At one point or another, you’re bound to have your privacy breached. It might be a stolen credit card number, a hacked account password or a keylogger infection. When it happens, you end up feeling violated, angry and frustrated that using the computer and the Internet can’t be something you can just enjoy in peace without scammers and hackers trying to mess things up for everyone.
Alas, this is the world we live in. So, the best you can do is install virus software, anti-malware and anti-adware. Each of these software solutions protect you by trying to filter out all of the incoming threats that attempt to infiltrate your computer to access your sensitive personal information.
Most people are familiar with these software tools, but did you know that there is one additional line of personal information protection you can set up to guard yourself from identity theft? It’s a line of defense built on the premise that it isn’t much good for a burglar to break into your home if you store all of your valuables in a lock-box at the bank. This additional line of defense is called Identity Finder.
Running An Identity Finder Scan
The free version of Identity Finder will perform a full system scan, and it will attempt to find sensitive identity information that may be stored on your computer without you realizing it. It attempts to do a deep search that is as good or better (hopefully) than any spyware may be. The goal is to identify the sensitive information on your computer so that you can decide what to do with it so that it isn’t accessible should your computer get infected.
When you first set up Identity Finder, you’ll need to set up a very secure password that you can use to run scans and store scan logs.
Once you’re logged in, you have three choices – run an immediate scan on your system, use the search wizard (this is more useful in the paid version of the software) or skip the scan and open the advanced interface.
When you launch the scan, you’ll see just how thorough this software is. A scan will take some time – between 10 to 20 minutes depending on the size of your hard drive.

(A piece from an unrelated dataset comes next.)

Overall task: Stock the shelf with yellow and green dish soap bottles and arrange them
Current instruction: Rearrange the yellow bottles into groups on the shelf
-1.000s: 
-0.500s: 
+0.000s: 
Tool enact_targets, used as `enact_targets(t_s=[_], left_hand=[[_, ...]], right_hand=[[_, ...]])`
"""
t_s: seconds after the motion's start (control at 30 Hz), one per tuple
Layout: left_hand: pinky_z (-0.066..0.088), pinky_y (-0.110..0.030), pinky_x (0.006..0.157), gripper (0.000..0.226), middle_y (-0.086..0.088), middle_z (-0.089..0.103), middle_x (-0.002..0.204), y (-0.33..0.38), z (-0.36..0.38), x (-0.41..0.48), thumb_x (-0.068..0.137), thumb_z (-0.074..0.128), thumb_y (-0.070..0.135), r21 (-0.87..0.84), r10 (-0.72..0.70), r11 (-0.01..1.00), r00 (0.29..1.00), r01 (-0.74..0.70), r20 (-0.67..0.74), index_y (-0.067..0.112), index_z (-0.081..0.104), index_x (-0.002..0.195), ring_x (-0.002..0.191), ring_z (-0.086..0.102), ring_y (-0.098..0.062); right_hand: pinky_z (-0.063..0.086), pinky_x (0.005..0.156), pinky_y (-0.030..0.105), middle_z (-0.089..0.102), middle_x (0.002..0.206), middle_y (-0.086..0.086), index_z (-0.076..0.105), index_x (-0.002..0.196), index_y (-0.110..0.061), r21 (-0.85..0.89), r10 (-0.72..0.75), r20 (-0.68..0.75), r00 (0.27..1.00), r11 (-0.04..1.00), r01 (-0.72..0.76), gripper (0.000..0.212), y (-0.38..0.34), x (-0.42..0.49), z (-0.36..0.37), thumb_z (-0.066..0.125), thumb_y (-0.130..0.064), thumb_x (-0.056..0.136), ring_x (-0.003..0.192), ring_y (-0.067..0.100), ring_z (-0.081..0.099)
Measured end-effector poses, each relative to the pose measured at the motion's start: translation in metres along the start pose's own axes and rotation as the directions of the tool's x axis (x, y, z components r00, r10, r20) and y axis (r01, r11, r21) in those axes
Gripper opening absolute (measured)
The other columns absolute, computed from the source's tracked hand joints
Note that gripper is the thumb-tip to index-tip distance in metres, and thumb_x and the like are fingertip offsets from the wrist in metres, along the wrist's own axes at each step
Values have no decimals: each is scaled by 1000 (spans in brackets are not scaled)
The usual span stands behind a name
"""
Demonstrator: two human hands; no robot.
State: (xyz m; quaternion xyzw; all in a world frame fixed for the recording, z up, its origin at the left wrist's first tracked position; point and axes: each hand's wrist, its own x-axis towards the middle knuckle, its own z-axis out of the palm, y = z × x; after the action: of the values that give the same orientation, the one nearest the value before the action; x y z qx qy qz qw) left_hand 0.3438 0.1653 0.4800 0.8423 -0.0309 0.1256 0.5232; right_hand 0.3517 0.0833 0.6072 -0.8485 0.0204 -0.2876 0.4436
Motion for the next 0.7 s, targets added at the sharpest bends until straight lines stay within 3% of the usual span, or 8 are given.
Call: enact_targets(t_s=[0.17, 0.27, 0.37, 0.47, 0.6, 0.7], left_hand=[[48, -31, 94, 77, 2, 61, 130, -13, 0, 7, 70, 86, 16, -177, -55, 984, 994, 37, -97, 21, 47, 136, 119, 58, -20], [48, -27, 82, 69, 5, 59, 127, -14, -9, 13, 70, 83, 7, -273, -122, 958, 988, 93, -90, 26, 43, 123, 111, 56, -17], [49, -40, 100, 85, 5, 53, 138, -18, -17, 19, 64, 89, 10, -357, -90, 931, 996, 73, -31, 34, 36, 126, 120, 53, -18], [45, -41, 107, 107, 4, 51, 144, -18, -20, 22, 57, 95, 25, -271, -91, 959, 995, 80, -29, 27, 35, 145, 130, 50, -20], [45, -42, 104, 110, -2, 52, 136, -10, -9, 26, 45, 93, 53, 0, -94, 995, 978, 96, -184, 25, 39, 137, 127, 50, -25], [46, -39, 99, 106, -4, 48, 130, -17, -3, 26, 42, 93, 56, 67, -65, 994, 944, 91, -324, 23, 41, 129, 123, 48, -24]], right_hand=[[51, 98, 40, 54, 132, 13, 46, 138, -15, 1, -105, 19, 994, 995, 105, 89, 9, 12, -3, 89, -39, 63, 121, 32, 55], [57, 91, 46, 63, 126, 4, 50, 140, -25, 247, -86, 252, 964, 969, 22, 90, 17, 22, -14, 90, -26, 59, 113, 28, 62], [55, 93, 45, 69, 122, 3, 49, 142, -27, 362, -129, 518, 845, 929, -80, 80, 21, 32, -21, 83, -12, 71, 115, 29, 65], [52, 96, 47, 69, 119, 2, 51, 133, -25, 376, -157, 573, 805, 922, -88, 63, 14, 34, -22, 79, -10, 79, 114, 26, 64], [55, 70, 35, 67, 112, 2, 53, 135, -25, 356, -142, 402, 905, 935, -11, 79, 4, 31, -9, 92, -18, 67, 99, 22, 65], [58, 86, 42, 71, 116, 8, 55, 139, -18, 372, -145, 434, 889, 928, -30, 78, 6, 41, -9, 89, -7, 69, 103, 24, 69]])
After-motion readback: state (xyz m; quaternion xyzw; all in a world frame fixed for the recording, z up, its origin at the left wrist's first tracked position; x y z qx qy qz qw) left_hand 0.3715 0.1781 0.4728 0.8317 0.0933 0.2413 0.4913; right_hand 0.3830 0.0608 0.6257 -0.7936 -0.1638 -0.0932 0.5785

I thought my system was pretty clean of any personal information, so I was pretty shocked to see that the Identity Finder had discovered 27 records revealing my passwords, and a surprising 5 records revealing my credit card numbers – and the scan was only half done!
Once the scan is finished, you’ll see a brief summary, and four choices. You’ll want to click on the “Advanced” button to access the results information that lists all of the records with your sensitive information.

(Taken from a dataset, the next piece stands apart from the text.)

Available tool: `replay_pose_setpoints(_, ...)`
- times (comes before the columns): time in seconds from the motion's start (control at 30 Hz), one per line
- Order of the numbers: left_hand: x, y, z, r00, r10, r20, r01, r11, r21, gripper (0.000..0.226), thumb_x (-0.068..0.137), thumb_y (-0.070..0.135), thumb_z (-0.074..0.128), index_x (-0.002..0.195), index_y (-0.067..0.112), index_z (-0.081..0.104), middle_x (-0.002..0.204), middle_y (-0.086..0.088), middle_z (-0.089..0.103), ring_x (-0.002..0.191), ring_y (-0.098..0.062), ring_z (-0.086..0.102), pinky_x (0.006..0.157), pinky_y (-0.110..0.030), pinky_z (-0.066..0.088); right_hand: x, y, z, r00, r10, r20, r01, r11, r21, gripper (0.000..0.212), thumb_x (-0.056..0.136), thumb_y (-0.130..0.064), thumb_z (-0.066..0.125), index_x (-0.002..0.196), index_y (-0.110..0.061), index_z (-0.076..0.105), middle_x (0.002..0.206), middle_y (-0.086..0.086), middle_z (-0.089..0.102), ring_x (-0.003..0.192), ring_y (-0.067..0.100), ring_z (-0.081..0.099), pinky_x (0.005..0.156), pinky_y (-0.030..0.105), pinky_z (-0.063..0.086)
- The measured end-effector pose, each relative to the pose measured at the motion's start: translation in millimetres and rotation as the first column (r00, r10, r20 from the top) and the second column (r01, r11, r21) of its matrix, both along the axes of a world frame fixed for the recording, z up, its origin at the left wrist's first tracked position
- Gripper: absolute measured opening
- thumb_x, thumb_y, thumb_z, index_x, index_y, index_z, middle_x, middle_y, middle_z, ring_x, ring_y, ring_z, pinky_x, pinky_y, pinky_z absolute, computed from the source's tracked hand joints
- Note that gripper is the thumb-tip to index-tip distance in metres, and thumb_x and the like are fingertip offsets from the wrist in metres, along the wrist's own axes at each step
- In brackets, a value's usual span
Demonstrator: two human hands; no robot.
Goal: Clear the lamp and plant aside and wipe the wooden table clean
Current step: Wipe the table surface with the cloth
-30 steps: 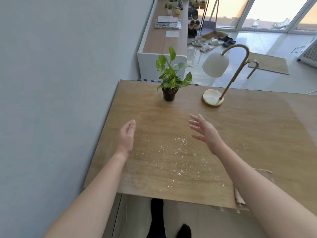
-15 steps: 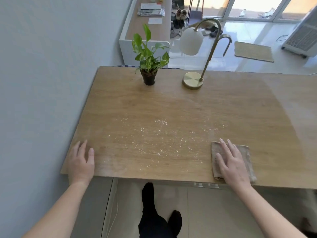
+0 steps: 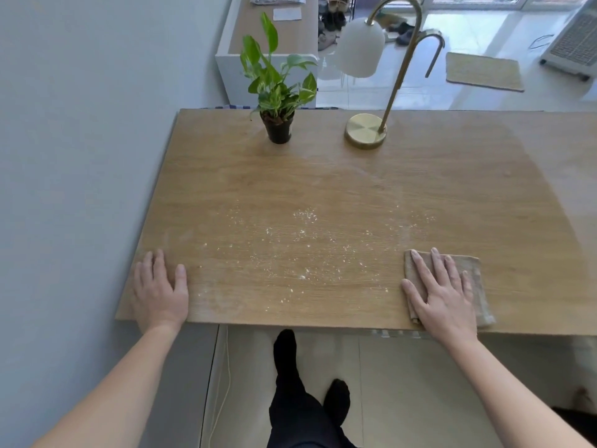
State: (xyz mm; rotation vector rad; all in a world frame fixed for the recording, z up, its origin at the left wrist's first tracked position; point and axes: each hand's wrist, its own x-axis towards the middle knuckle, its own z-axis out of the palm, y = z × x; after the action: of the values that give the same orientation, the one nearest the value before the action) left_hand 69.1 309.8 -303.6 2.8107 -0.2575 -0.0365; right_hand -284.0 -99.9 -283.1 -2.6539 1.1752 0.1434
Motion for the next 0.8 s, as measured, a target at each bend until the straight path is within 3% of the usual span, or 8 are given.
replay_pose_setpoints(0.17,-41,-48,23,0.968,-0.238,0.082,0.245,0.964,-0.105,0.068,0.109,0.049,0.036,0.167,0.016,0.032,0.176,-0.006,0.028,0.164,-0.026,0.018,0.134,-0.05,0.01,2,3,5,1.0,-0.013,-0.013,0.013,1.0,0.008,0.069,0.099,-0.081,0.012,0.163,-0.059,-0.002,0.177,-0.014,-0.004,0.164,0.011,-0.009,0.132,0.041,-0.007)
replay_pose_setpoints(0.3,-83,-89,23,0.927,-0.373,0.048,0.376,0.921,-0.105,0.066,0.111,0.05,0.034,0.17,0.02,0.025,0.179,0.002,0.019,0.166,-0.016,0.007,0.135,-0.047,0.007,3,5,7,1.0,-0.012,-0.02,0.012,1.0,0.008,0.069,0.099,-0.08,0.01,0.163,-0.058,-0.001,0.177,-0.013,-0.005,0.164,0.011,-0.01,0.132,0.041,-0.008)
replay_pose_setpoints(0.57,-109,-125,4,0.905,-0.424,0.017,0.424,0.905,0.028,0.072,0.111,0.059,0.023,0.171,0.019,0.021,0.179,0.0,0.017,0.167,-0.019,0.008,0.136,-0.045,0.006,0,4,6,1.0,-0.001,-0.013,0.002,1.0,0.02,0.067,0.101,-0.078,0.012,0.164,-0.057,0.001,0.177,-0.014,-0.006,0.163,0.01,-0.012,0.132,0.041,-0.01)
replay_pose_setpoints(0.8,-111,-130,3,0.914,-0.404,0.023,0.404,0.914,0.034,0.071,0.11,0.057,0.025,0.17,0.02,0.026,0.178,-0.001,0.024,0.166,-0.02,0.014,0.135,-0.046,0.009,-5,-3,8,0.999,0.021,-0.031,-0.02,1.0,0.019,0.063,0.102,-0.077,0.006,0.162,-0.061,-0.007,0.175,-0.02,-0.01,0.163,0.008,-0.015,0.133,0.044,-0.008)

It appeared that, in my case, the majority of password security concerns were related to the fact that I’d started using the Firefox password feature. However I had never got around to creating a master password. So, any application that gets installed on my computer could conceivably access those passwords (after all, Identity Finder did!)
At the bottom, I saw that the credit card information was the complete credit card numbers stored in the Firefox Saved Forms. This was an oversight on my part, and it could have led to catastrophe had I ever got hacked. The great thing about Identity Finder is that it helps you eliminate risks completely by eliminating the sensitive data completely.

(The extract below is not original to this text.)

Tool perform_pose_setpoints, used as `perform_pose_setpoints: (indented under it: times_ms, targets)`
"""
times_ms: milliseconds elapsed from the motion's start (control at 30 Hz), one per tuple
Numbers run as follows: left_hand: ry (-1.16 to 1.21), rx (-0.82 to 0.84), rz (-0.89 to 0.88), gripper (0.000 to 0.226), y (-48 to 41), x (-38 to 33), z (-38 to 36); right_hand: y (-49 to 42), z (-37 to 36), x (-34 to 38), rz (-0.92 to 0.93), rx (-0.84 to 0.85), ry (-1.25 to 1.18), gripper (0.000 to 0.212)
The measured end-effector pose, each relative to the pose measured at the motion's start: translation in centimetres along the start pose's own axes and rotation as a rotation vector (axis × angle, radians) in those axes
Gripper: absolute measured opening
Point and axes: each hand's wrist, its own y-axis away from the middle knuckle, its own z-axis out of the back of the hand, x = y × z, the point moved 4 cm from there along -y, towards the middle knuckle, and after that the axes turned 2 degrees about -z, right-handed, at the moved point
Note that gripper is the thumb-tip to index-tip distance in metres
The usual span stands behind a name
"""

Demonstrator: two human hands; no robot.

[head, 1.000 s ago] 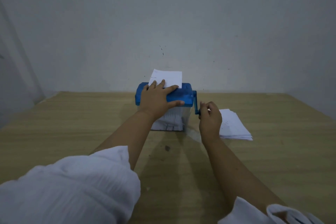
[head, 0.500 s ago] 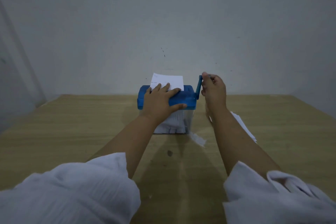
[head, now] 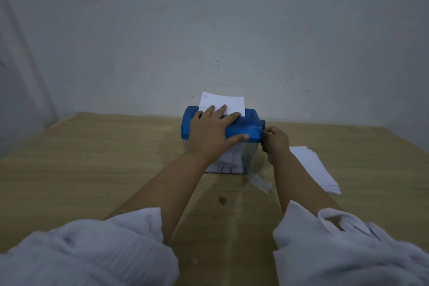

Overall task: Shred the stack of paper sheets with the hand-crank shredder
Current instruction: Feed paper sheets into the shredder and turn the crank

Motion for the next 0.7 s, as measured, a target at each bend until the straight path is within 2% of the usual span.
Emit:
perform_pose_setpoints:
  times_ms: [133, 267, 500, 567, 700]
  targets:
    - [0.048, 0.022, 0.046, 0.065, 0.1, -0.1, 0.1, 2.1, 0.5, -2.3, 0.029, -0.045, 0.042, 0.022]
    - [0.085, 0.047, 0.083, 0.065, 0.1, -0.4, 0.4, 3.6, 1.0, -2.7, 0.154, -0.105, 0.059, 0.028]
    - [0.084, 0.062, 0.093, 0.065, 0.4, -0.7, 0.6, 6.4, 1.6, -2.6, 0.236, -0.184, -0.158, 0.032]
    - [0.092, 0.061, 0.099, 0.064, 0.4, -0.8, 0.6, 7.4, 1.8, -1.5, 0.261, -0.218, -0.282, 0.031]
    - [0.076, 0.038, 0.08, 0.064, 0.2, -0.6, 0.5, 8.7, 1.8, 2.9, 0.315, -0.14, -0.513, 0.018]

Fixing the issue with the saved passwords was easy. Identity Finder recognizes the issue, and provides the option under the “Secure” button, to create a master “Profile Password” for you. This way, even though an app gets installed onto my computer, it can’t access the password or saved form details because it doesn’t have the master password.
When you discover that there’s information on your computer that you really don’t want to be there – like stored credit card information, Identity Finder offers the option to “Shred” the information.
While not quite as thorough as a “Scrub”, which is featured on the paid version of the software, Shred is a feature that deletes the files according to the “Department of Defense deletion standard.” I suppose if it’s good enough for the Department of Defense, then it’s good enough for me!
After your scan is done, you can also explore individual groups of information by browsing through the menu items at the top of the window. Click on “Identities” to see what type of identity information was found, such as credit card or passwords. Click on “Locations” to see the areas of the computer where your sensitive information was uncovered.
Identity Finder is a clever security solution, because instead of worrying so much about trying to prevent bad guys from breaking into your computer, you’re simply removing anything valuable from your computer that these bad guys may want to get. This won’t prevent virus infections, but it’ll certainly protect your identity.
Give Identity Finder a try and see what it uncovers on your computer. Are you as secure as you thought you were? Share your results and your reactions in the comments section below.